Task material:

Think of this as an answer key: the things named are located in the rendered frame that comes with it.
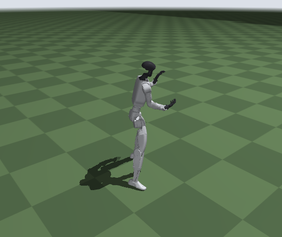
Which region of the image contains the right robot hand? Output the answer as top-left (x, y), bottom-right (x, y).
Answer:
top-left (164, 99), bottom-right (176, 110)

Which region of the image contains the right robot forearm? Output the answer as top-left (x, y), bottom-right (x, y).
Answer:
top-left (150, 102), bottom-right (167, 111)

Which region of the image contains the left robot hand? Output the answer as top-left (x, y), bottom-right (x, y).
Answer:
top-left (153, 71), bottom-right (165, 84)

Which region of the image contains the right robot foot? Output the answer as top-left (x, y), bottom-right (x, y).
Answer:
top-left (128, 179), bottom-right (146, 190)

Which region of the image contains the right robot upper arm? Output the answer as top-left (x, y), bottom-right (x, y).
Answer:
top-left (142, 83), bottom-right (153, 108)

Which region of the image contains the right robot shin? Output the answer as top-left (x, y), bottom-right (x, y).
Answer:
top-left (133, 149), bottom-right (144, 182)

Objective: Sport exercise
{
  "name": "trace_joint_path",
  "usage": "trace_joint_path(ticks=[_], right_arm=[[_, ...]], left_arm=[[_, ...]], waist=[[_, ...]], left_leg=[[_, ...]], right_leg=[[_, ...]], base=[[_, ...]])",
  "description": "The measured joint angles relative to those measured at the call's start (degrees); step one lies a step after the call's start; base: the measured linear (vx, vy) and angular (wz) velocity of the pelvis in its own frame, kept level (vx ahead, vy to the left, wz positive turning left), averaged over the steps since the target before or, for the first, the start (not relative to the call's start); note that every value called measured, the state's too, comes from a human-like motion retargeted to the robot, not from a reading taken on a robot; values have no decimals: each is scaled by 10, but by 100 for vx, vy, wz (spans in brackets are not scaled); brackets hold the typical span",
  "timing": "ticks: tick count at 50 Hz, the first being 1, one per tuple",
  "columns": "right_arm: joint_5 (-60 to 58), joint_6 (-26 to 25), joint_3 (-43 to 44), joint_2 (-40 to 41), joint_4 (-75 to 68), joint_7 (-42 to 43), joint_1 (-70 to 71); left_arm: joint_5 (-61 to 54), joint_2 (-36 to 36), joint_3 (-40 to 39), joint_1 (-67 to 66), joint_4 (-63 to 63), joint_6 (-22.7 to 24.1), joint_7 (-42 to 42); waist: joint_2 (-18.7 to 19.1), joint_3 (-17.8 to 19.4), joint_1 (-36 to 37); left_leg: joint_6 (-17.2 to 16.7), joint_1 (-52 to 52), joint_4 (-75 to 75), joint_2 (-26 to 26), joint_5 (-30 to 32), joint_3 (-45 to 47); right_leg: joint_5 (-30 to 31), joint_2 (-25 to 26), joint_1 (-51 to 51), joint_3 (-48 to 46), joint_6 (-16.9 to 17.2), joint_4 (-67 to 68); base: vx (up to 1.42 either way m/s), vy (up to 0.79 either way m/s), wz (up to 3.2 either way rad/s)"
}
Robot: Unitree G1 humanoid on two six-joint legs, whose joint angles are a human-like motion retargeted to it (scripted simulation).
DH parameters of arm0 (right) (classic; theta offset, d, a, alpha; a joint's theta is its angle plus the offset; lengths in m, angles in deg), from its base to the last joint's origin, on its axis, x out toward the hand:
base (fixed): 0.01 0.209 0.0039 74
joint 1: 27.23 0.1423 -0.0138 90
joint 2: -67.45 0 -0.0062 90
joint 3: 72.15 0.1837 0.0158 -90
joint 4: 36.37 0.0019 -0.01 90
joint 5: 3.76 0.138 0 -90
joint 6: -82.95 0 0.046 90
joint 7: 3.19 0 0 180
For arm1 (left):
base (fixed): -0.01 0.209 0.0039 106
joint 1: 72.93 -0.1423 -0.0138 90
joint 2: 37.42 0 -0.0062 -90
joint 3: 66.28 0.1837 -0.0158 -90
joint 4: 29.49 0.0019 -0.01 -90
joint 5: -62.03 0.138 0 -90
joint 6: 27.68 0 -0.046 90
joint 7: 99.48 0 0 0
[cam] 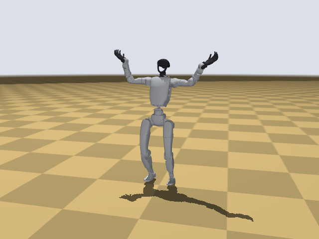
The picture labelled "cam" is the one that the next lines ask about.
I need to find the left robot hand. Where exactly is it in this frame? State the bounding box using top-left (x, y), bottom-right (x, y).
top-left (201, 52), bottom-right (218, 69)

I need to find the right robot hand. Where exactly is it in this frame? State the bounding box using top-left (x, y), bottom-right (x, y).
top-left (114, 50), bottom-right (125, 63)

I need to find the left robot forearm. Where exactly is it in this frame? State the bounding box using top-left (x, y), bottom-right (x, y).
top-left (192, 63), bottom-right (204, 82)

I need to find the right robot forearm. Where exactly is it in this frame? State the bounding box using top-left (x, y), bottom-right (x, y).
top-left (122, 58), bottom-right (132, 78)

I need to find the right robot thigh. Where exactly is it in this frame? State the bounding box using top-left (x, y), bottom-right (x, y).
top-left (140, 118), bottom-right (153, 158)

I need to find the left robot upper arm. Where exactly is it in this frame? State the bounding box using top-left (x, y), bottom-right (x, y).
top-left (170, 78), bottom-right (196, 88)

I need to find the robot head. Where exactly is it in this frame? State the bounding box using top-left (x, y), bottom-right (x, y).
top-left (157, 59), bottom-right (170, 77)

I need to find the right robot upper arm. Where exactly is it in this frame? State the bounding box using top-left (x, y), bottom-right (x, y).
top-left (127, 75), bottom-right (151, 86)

Task instructions:
The lines to copy are those above that contain "Which".

Exercise solution:
Which region of the image contains the right robot hand? Output the answer as top-left (x, y), bottom-right (x, y).
Which region of the image contains the right robot forearm? Output the answer as top-left (x, y), bottom-right (x, y).
Which region of the image contains the left robot hand? Output the answer as top-left (x, y), bottom-right (x, y).
Which region of the image contains the right robot foot? Output the answer as top-left (x, y), bottom-right (x, y).
Which region of the image contains the right robot upper arm? Output the answer as top-left (x, y), bottom-right (x, y).
Which region of the image contains the right robot shin? Output the answer as top-left (x, y), bottom-right (x, y).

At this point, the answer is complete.